Kursi belakang terisi penuh. Enam orang lelaki duduk berjejer, mengisi kursi paling belakang bus jurusan kota Dawet Ayu-kota Lunpia. Aku duduk di samping jendela kursi deratan tengah. Semua kursi terisi. Kecuali satu kursi di sebelahku ini. Salah satu lelaki yang duduk di kursi seberangku membuang sisa tembakaunya ke lantai.
Kini bus berhenti, aku lihat ke luar jendela. Ah, belum sampai tujuan rupanya. Bus yang sering berhenti membuatku pusing. Aku ambil sisa permen jahe yang aku beli di terminal bus sama Bapak tadi. Pelaku seni jalanan datang silih berganti. Aku tak peduli. Seorang anak kecil kira-kira berusia dua belasan tahun menyodorkan selembar amplop putih kecil. Ada kalimat dengan tinta hitam tertulis di belakangnya.
“Assalamu`alaikum, para dermawan tolong bantu kami”. Tak luput juga nama terang bocah kecil tadi.
Aku makin tak peduli.
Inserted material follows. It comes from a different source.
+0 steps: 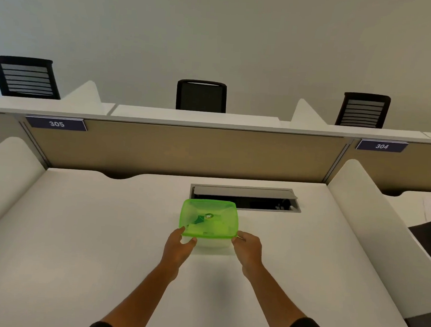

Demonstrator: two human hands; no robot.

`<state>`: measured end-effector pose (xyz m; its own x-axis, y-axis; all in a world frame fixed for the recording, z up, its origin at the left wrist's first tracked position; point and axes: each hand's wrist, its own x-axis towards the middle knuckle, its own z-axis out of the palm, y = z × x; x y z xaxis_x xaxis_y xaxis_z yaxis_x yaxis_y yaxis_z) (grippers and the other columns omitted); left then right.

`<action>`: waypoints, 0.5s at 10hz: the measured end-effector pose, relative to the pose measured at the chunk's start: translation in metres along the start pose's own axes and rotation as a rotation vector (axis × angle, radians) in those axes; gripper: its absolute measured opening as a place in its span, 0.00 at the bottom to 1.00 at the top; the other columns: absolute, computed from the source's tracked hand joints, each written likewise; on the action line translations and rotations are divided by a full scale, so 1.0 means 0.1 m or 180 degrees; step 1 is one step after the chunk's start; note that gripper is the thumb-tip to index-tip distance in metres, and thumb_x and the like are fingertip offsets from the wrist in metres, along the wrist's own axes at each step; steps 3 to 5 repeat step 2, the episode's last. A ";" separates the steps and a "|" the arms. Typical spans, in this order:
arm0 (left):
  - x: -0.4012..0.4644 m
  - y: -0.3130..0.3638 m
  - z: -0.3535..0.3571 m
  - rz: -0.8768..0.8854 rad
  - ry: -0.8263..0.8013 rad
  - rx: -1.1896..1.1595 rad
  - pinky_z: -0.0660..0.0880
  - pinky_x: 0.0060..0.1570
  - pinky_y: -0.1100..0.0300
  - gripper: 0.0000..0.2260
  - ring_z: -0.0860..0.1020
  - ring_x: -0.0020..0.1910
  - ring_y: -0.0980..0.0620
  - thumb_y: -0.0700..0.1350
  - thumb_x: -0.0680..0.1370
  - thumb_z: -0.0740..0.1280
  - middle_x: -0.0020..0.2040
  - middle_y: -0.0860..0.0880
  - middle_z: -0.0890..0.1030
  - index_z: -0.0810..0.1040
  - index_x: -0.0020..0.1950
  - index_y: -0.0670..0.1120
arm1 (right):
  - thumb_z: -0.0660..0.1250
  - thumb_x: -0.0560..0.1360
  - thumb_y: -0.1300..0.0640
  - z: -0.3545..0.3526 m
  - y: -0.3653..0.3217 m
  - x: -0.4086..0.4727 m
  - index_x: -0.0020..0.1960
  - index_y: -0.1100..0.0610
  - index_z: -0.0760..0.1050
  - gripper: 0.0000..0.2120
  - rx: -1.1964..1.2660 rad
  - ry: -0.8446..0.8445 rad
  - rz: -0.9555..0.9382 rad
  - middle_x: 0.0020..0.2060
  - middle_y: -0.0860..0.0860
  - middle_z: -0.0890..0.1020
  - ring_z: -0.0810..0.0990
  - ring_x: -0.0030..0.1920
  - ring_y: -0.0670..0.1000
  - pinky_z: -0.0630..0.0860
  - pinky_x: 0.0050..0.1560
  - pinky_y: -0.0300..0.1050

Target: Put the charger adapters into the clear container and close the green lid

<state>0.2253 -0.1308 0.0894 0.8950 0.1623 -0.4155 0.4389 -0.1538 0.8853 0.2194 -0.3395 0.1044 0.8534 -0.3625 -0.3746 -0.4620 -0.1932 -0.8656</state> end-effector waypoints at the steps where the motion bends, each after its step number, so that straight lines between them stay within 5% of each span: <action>1: 0.03 -0.03 -0.01 0.0086 -0.0006 0.0180 0.71 0.75 0.46 0.33 0.69 0.78 0.45 0.47 0.78 0.74 0.79 0.44 0.70 0.66 0.81 0.46 | 0.69 0.81 0.63 0.02 0.02 0.03 0.70 0.61 0.79 0.18 -0.0199 -0.0045 -0.0156 0.65 0.57 0.82 0.81 0.65 0.56 0.77 0.61 0.46; 2: -0.04 -0.07 -0.04 0.0322 0.0199 0.0569 0.69 0.72 0.53 0.34 0.70 0.77 0.44 0.47 0.78 0.74 0.78 0.42 0.71 0.65 0.81 0.44 | 0.69 0.82 0.56 0.01 0.07 -0.06 0.79 0.61 0.67 0.28 -0.0694 -0.0032 -0.0419 0.76 0.56 0.73 0.70 0.78 0.56 0.68 0.77 0.49; 5: -0.04 -0.07 -0.04 0.0322 0.0199 0.0569 0.69 0.72 0.53 0.34 0.70 0.77 0.44 0.47 0.78 0.74 0.78 0.42 0.71 0.65 0.81 0.44 | 0.69 0.82 0.56 0.01 0.07 -0.06 0.79 0.61 0.67 0.28 -0.0694 -0.0032 -0.0419 0.76 0.56 0.73 0.70 0.78 0.56 0.68 0.77 0.49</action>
Aku sakit sekarang. Hanya ibu-ibu yang duduk di kursi seberang
menawarkan roti kepada bocah kecil itu.
“Ndu`, iki tak kei.”
“Enggak mau Bu.”
“Argh, dia butuh uang Bu, bukan jajan,” batinku lagi seraya kesakitan.
Ibu-Ibu dan Bapak-Bapak menyusuri lorong bus berebut menawarkan barang dagangannya.
“Yang minum, yang minum.”
“Arem-Arem Mbak?”
Aku menolak. Kini seorang perempuan menduduki kursi kosong di sebelahku. Bau minyak wangi perempuan muda dengan pakaian serba mini dan berlipstik merah tebal membuatku bertambah mual. Sungguh, aku tak terbiasa memakai parfum. Alergi.
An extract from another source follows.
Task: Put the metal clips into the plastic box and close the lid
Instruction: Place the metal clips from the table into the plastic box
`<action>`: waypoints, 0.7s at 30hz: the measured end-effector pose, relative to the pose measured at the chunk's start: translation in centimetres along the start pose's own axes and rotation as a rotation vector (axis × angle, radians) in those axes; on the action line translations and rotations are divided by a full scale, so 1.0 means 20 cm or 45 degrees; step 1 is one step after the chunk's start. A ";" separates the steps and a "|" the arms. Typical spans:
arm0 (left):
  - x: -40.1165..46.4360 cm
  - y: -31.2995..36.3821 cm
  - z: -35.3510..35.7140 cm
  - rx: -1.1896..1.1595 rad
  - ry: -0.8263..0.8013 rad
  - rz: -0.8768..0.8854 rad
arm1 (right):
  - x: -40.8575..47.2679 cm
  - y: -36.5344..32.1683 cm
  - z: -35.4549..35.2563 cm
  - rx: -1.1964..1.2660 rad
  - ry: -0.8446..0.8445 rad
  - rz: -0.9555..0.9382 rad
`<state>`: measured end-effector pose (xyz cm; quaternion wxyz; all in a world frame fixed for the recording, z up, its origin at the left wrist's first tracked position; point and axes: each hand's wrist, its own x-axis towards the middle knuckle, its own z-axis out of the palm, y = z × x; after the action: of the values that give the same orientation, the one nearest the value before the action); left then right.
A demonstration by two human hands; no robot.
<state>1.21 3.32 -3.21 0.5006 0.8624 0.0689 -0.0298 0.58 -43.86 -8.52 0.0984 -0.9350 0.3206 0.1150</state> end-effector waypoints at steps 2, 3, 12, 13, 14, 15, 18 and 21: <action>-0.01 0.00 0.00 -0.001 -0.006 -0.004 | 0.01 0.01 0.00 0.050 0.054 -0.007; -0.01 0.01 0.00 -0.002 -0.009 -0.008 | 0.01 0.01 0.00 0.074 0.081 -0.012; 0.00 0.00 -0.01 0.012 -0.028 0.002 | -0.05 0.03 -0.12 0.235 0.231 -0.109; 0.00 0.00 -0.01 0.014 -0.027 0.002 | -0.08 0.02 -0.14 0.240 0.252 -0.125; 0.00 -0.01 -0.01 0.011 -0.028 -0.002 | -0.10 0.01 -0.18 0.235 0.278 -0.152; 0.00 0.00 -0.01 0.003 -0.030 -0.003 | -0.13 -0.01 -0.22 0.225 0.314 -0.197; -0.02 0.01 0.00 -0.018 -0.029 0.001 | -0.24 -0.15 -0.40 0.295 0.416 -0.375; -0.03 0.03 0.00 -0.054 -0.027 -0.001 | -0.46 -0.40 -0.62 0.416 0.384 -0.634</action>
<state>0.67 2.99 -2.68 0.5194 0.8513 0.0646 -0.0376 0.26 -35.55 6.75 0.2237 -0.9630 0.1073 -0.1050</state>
Ah kiranya bus ini merupakan miniature kehidupan. Sesak. Tujuh milyar manusia mencari sesuap nasi, harapan yang berdesakan dan saling bertolak kepentingan.
“Ungaran-Ungaran,” kondektur memberi isyarat.
Hujan menyambut. Gersang yang kurasa lepas bersama hujan yang mengguyurku. Bus berjalan menjauh dari hadapanku. Sudah ada angkot di seberang sana, aku akan meneruskan perjalananku lagi. Langkahku cepat menghampiri.
“Ke Universitas Negeri Semarang Mbak?” tanya Pak Supir. Aku mengangguk.
Angkot berjalan pelan, asapnya mengepul. Aku mulai mual lagi. Angkot ini lebih sesak dari bus tadi.
“Nak, sesaknya perjalanan kehidupan akan terasa lapang dengan bersyukur,” kata-kata Ibu terngiang jelas.